It is also of advantage if one of the gasses supplying the processing energy can be used in the treatment zone. The processing energy thus made available serves to support the treatment processes, for example in cutting. The processing energy is provided through a chemical reaction in a gas or a mixture of gases, depending on regulation in accordance with the invention and in the required volume.

Also of advantage is a design of the embodiment in accordance with the invention such that regulation makes use of one of the gasses entering into the composition of the workpiece material in the treatment zone. In this case, components of the gas are transported to the material under treatment and either deposed therein or brought into reaction with it.
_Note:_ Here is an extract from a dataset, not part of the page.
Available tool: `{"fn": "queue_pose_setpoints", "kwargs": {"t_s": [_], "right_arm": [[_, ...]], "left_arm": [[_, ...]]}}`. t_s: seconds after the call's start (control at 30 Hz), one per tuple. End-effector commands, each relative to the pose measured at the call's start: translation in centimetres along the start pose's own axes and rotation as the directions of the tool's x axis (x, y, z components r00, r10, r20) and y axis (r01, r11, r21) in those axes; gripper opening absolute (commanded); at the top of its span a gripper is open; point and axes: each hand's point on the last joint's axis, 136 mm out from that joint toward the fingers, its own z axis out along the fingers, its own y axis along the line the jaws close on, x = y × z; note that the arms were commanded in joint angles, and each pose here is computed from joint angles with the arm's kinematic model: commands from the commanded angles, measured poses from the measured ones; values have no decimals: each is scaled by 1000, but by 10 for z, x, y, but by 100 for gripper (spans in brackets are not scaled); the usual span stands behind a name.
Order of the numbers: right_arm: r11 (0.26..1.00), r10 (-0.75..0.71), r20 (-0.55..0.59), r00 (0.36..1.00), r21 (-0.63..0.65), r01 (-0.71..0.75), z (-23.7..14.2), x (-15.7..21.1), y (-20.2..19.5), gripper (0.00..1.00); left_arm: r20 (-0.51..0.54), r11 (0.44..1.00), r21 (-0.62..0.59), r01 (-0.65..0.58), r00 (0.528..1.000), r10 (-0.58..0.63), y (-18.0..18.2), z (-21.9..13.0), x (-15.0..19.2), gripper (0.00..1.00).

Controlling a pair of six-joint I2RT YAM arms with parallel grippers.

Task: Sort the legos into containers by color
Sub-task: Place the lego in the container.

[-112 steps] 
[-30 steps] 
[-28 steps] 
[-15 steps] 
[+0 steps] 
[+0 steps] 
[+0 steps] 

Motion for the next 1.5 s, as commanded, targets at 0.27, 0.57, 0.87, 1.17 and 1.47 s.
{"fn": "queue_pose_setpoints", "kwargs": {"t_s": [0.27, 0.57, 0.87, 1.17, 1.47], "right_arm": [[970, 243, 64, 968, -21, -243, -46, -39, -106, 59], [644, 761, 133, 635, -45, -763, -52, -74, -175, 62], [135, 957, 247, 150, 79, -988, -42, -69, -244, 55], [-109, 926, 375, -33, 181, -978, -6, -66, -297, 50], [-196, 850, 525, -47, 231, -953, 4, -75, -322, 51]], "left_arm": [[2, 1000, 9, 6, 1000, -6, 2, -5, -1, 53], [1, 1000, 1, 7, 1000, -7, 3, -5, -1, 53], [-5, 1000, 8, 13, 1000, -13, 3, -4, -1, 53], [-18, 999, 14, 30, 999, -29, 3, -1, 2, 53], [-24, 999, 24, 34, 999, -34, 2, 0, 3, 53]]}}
Such, for example, is the advantage gained from laser beam refining of the external surface of the workpiece.

It is possible that regulation can serve to achieve control over the treatment such that one or mo-a of the described effects can be attained, viz. control over the plasma i i and/or over the delivery of the processing energy and/or over the composition of the workpiece material.
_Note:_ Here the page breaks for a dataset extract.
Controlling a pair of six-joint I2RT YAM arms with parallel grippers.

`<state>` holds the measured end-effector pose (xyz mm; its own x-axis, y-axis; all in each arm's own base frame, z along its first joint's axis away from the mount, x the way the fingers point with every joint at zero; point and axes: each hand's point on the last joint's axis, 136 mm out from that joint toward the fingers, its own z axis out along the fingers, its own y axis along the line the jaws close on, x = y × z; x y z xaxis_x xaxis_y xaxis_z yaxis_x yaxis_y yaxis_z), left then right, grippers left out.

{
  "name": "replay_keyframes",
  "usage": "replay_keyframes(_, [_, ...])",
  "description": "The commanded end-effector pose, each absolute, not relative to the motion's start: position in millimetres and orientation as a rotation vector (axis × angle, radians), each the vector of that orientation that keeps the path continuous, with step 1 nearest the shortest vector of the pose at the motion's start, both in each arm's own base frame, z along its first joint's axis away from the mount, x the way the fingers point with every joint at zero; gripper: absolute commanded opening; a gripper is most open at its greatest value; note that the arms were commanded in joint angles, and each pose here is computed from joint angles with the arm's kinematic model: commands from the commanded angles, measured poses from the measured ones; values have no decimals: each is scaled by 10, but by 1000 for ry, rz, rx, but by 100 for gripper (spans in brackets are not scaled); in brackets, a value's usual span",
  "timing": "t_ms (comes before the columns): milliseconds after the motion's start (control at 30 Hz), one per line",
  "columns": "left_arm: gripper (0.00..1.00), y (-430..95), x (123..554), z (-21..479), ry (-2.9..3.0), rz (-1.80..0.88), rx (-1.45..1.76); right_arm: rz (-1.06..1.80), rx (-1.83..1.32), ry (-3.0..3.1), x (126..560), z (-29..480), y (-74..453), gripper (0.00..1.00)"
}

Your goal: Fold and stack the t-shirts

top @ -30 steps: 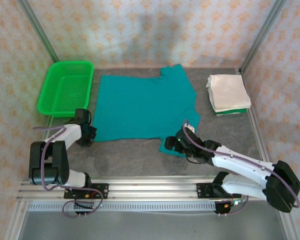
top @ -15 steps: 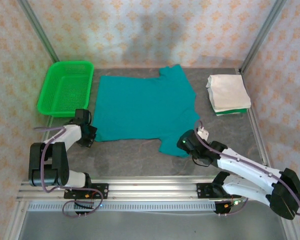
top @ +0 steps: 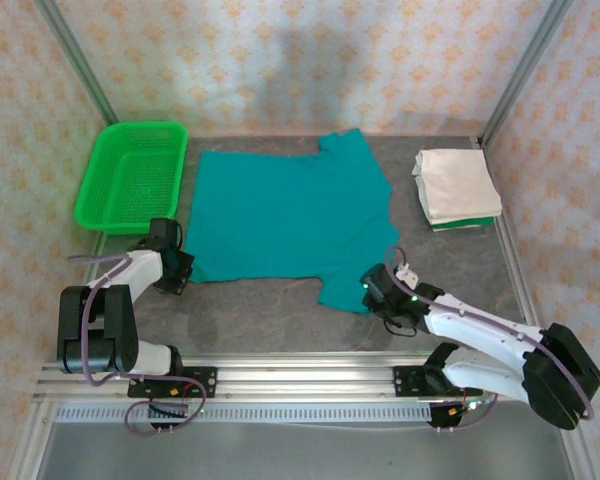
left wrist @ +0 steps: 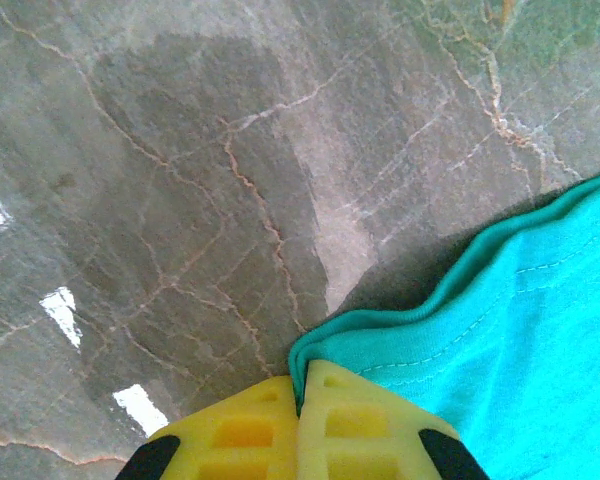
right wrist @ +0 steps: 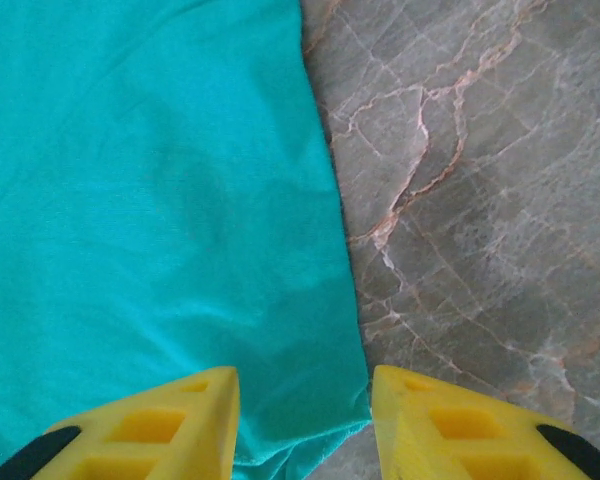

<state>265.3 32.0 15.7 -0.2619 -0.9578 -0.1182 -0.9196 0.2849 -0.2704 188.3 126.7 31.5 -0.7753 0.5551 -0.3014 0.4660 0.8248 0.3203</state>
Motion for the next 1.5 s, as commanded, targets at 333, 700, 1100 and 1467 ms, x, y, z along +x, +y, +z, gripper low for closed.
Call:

It is advantageous to employ process diagrams wherein the estimated values, based on the type of the process gas and/or its supply parameters, take into account the timedependence of the laser- and component-specific process parameters. The terms laser-specific and component-specific process parameters signify all the other parameters which need to be taken into account during treatment such as the structure of the workpiece with respect to its shape and dimensions, its travel velocity, as well as laser power and modulation. When these process parameters are taken into account in the processing of the workpieces and the type of the processing gas and/or at least one gas supply parameter are subject to control, mutually combined gas and laser- and material-specific regulation can be achieved. It is possible, for example, to employ the process as set out in DE-OS 34 24 825 for the control of laser intensity and, depending, for example, on laser power altered to this end, to vary the estimated values derived from the type of the processing gas and/or its delivery parameters.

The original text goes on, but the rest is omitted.